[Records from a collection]
================================
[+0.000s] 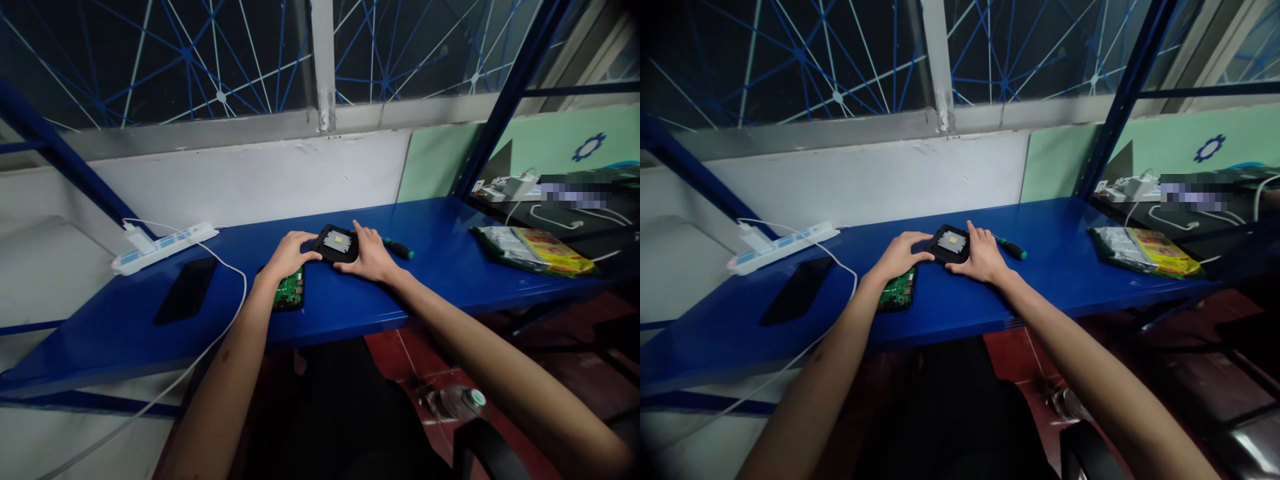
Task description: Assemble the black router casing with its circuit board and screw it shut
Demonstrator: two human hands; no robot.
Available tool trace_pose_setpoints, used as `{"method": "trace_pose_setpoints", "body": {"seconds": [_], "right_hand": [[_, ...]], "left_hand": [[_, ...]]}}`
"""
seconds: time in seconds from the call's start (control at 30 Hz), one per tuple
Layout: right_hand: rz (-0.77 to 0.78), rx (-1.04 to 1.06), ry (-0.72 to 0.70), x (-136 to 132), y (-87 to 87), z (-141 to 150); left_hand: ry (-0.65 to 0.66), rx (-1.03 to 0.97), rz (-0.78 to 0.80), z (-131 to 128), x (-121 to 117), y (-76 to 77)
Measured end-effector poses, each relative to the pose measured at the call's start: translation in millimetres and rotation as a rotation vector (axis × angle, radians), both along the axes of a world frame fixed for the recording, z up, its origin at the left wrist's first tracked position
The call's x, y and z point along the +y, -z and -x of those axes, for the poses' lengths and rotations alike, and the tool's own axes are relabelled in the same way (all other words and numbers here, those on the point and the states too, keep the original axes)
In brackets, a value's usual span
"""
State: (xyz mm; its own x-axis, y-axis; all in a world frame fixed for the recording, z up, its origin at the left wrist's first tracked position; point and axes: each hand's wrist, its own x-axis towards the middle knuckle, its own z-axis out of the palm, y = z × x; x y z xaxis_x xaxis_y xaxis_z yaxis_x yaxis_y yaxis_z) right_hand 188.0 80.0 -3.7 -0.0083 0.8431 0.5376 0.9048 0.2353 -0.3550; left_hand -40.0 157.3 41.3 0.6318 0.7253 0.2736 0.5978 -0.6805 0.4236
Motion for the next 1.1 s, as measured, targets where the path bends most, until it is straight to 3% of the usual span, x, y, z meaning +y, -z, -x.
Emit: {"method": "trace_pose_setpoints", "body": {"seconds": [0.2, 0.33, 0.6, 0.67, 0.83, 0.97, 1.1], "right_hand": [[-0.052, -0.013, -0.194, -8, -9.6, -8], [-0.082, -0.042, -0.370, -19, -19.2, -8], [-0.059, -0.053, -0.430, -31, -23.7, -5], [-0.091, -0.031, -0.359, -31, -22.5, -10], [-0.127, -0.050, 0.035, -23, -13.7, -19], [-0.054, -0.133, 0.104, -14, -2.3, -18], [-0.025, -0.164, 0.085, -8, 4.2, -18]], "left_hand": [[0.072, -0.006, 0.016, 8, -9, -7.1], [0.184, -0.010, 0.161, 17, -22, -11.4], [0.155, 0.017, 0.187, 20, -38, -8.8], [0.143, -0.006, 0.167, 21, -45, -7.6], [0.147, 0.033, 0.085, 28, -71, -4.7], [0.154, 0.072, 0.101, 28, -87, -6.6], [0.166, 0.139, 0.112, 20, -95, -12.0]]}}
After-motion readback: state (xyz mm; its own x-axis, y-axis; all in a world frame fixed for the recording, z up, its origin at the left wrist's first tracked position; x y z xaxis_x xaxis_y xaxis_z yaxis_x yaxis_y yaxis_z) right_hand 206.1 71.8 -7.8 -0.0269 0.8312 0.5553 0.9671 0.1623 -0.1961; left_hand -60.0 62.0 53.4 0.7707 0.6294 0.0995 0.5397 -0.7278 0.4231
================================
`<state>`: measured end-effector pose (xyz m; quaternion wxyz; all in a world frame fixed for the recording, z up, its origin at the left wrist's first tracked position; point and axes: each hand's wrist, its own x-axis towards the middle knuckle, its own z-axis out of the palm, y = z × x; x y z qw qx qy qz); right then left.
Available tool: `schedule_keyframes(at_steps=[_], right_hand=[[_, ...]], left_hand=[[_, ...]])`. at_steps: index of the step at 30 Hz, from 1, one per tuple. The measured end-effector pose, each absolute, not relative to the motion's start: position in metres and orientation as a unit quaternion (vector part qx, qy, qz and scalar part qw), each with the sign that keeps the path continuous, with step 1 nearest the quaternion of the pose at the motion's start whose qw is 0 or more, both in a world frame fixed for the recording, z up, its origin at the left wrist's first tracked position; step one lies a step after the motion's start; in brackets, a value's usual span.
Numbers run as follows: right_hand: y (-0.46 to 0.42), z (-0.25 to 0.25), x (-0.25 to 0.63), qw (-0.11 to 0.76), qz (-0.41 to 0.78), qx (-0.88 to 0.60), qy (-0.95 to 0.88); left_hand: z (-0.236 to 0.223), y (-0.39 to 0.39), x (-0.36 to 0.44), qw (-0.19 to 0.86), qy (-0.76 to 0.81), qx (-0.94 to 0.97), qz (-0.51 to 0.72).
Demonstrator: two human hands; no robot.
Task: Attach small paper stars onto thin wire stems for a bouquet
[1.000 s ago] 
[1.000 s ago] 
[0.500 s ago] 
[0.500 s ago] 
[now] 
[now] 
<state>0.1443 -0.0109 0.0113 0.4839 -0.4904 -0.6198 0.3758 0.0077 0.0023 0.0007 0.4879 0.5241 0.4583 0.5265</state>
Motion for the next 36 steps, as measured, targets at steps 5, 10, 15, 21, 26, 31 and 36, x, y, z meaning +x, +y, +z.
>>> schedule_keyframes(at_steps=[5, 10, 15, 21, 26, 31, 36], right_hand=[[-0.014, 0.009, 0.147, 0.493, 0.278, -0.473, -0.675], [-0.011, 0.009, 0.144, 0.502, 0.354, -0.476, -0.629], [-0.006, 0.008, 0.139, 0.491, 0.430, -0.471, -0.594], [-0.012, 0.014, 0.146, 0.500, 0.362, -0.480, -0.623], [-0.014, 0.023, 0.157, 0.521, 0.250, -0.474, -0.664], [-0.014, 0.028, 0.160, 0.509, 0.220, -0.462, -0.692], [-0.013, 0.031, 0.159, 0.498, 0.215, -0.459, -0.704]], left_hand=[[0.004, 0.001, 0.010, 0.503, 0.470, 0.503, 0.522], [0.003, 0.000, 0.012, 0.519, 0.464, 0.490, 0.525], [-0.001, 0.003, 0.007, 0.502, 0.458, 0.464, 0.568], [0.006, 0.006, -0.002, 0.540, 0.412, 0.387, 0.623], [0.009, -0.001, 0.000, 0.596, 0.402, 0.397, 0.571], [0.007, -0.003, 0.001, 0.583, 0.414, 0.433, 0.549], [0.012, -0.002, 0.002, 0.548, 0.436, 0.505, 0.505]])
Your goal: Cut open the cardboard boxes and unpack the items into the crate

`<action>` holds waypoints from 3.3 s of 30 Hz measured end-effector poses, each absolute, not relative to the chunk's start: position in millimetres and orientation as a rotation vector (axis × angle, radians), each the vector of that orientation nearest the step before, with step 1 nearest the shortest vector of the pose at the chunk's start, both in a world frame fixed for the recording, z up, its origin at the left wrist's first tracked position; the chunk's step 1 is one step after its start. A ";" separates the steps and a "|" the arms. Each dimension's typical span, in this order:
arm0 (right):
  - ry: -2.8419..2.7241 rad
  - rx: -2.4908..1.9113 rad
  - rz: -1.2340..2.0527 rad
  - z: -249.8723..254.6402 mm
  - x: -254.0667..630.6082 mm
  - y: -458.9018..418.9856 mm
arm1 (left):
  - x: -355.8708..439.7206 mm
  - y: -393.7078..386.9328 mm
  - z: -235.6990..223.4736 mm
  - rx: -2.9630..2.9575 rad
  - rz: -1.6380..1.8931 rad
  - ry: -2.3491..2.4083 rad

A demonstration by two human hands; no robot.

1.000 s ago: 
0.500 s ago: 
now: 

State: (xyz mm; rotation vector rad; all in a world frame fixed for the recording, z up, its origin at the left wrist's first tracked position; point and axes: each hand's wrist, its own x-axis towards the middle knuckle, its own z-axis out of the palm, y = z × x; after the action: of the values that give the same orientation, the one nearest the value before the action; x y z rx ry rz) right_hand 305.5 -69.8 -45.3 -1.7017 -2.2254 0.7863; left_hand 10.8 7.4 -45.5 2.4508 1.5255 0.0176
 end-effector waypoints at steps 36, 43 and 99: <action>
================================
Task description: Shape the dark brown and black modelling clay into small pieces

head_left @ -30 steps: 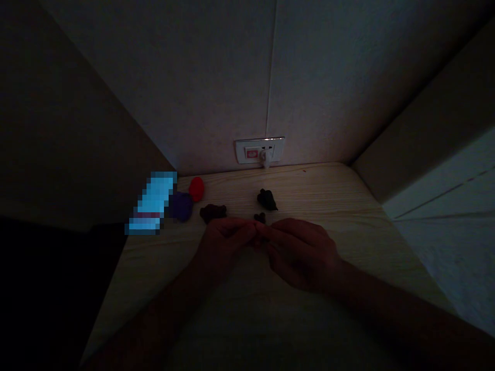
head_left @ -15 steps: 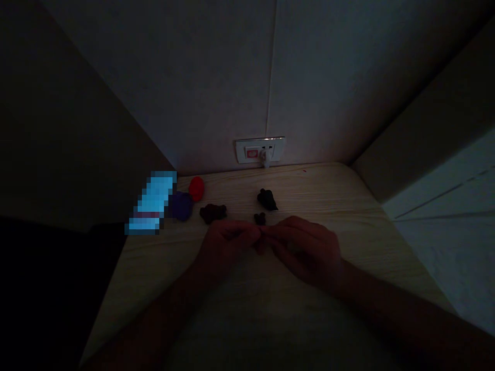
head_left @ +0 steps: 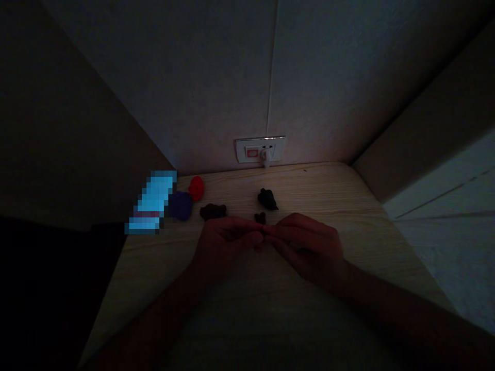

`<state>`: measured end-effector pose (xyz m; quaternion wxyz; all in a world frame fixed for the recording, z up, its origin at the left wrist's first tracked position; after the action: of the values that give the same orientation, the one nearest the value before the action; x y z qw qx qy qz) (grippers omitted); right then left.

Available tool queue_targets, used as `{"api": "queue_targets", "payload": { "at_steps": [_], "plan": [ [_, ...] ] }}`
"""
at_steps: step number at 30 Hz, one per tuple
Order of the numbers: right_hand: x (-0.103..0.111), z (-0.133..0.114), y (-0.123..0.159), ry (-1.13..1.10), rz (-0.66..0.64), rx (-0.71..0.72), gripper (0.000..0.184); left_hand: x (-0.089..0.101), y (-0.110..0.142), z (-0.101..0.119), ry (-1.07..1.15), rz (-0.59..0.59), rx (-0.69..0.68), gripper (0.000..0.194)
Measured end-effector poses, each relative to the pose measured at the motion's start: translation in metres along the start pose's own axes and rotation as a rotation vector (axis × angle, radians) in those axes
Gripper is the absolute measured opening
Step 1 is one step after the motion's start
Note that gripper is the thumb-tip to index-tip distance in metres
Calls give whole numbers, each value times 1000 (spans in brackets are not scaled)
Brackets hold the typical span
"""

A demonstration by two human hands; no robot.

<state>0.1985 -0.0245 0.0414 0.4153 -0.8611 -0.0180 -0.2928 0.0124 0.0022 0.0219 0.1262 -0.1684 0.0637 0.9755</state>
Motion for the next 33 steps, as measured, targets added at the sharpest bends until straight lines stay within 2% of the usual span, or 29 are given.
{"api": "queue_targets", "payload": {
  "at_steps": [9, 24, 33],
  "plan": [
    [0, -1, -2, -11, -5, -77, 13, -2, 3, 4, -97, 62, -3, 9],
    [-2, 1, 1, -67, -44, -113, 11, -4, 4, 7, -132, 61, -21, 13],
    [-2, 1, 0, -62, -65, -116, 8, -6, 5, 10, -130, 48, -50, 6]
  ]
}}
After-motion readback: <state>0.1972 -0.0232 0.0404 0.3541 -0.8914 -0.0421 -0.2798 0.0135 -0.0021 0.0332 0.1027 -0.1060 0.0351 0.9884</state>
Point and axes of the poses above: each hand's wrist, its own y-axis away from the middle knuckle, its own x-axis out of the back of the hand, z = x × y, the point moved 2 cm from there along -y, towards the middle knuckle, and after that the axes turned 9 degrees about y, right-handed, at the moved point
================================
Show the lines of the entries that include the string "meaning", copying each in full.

Motion for the next 1.1 s, as measured, targets where the path bends most, until it is straight to 3% of the usual span, x, y, z meaning +y, -z, -x.
Motion for the next 36 steps, as measured, targets at steps 5, 10, 15, 21, 26, 31 and 36, x, y, z meaning +x, +y, +z.

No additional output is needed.